=== Activity ===
Please return every line in the following data that includes the string "shirt".

============

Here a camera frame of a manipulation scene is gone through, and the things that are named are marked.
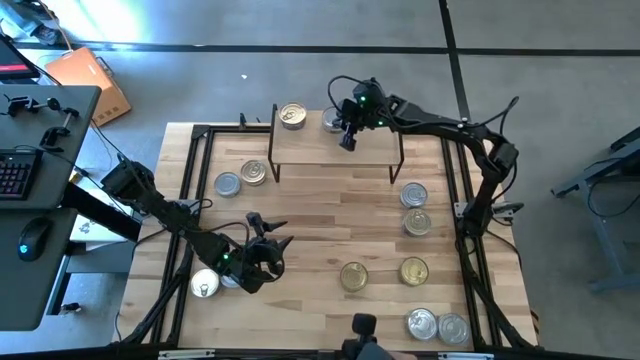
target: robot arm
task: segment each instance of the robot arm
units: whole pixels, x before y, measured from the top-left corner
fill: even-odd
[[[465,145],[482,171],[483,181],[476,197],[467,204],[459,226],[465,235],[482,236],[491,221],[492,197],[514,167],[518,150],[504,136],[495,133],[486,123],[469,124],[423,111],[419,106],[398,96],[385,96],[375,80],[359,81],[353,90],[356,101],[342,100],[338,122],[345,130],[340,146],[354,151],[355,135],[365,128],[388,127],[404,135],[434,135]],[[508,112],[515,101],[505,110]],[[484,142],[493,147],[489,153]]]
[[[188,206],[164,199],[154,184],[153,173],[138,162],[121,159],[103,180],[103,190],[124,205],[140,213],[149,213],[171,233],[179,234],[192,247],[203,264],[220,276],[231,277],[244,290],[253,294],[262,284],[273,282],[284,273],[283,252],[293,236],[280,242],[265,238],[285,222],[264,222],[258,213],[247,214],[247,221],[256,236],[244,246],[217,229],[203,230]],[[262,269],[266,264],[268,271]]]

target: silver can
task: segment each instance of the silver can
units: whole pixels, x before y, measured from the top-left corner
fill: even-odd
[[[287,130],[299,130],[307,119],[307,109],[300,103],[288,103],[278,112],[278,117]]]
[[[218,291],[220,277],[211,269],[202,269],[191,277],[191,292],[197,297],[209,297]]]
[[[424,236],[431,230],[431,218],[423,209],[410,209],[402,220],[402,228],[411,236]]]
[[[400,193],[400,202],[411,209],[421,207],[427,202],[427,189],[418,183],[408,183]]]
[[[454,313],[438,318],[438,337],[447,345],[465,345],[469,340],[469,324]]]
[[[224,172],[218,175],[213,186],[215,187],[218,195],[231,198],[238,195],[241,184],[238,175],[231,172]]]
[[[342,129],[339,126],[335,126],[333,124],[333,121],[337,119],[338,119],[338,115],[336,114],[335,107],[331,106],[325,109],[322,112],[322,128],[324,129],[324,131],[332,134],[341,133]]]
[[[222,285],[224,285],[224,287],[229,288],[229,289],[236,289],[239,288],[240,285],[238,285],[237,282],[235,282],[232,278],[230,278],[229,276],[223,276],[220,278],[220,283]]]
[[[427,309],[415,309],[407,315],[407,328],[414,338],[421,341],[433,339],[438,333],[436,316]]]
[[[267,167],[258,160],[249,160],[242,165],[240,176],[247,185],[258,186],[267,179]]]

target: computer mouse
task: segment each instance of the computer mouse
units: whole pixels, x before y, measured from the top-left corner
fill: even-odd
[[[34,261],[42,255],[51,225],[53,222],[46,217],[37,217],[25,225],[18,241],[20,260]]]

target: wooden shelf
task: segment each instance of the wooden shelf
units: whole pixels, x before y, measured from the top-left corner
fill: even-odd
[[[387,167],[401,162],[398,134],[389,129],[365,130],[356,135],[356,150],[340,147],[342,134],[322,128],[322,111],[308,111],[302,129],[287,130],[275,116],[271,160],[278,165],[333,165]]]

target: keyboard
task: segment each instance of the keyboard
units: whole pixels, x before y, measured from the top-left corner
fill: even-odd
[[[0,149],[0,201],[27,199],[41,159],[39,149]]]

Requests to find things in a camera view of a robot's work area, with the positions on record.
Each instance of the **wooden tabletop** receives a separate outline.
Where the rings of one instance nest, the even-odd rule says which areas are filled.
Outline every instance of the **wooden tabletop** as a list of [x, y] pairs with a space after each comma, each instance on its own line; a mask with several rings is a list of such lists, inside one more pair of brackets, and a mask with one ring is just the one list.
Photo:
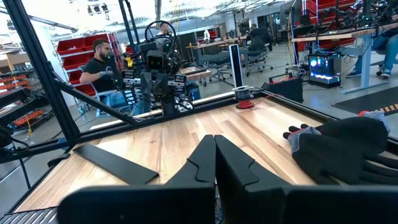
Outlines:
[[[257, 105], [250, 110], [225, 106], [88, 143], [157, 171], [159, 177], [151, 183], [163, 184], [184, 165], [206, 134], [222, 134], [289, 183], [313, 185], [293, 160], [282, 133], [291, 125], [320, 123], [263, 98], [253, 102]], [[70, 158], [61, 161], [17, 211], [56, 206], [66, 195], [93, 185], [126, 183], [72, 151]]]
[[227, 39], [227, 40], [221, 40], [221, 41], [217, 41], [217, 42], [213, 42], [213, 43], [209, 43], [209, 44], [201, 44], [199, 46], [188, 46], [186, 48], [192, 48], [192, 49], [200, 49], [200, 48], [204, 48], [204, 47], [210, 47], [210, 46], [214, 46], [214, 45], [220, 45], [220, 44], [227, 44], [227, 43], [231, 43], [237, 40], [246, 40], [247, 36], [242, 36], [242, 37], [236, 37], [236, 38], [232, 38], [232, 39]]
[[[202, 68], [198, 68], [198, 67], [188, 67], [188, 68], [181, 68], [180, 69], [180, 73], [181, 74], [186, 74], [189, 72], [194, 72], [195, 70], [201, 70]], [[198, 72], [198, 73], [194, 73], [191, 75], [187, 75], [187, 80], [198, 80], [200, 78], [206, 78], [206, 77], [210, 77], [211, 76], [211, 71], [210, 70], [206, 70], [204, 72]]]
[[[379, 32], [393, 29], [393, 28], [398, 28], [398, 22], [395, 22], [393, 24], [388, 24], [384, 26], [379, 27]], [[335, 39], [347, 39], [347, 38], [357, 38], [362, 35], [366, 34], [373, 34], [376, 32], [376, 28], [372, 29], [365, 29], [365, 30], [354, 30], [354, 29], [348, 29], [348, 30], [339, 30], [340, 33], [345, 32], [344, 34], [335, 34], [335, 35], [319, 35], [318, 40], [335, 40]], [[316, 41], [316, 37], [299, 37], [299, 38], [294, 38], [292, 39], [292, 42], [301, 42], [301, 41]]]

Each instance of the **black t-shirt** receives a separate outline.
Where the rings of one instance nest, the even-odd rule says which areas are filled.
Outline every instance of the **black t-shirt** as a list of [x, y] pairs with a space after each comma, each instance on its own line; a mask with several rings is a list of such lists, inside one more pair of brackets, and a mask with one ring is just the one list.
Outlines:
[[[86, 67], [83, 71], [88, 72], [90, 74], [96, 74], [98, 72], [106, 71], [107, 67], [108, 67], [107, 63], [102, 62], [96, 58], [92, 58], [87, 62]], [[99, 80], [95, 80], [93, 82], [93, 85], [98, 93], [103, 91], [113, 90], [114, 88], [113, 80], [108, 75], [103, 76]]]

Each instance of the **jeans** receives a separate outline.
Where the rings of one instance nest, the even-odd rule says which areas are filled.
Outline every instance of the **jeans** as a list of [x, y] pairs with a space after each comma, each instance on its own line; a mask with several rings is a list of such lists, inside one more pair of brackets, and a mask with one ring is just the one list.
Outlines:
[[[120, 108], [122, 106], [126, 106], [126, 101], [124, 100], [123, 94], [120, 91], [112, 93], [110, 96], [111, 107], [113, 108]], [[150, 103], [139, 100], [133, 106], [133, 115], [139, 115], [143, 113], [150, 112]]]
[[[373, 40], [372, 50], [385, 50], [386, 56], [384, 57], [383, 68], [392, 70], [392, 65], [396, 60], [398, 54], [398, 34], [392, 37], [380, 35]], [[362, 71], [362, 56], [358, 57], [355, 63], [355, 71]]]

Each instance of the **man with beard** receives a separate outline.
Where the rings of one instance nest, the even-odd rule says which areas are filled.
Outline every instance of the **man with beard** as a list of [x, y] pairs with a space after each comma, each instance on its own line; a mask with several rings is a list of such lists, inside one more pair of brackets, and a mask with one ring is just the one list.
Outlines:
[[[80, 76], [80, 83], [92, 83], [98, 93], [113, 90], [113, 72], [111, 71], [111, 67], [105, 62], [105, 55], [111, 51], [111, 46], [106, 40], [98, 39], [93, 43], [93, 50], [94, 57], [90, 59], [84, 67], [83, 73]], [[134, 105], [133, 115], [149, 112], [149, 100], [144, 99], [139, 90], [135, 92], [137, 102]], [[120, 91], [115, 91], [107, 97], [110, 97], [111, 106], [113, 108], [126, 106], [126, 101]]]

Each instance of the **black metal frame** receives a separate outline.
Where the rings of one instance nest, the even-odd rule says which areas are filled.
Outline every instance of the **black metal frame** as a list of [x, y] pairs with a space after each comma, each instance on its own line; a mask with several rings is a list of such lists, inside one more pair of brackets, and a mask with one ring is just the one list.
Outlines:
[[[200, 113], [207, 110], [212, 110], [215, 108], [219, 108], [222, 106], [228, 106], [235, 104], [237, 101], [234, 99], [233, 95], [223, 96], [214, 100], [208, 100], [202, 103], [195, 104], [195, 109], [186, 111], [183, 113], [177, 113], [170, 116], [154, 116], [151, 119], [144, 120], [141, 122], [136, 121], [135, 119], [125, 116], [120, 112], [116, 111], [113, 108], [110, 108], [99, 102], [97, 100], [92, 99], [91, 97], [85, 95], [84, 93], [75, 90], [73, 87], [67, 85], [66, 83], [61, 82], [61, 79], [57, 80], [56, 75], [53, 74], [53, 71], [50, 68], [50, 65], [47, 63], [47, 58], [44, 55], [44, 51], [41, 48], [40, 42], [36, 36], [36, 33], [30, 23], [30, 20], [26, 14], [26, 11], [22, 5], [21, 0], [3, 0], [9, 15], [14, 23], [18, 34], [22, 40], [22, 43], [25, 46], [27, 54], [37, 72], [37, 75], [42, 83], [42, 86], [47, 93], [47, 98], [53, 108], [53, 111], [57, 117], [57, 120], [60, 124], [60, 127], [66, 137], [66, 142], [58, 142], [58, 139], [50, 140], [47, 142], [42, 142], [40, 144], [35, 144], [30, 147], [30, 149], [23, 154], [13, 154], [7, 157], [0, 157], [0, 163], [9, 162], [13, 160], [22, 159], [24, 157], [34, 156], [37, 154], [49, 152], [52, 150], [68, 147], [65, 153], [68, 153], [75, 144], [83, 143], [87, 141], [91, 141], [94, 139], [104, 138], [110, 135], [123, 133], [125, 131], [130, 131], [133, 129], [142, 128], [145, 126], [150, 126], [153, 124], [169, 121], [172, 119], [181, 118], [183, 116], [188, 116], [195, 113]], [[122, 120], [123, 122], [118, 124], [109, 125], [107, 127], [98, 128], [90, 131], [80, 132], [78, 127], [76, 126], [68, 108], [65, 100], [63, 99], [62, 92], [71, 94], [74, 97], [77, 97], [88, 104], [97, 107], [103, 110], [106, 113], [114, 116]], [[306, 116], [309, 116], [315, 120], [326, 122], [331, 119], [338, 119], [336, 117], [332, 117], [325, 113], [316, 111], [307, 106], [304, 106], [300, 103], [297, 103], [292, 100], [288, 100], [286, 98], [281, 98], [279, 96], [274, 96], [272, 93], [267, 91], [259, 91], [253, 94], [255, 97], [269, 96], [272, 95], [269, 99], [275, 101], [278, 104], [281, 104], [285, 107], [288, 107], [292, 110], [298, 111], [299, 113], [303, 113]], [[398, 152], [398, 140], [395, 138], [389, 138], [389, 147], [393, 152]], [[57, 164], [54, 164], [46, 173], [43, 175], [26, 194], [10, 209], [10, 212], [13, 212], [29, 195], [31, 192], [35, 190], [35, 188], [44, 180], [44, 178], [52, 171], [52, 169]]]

============

=== The answer ===
Each instance of the **black t-shirt** receives a separate outline.
Outline every instance of the **black t-shirt** as a list of [x, y] pairs with a space after each comma, each instance on its own line; a mask with several rings is a list of such lists, inside one more pair of brackets, and a mask with one ring is just the one list.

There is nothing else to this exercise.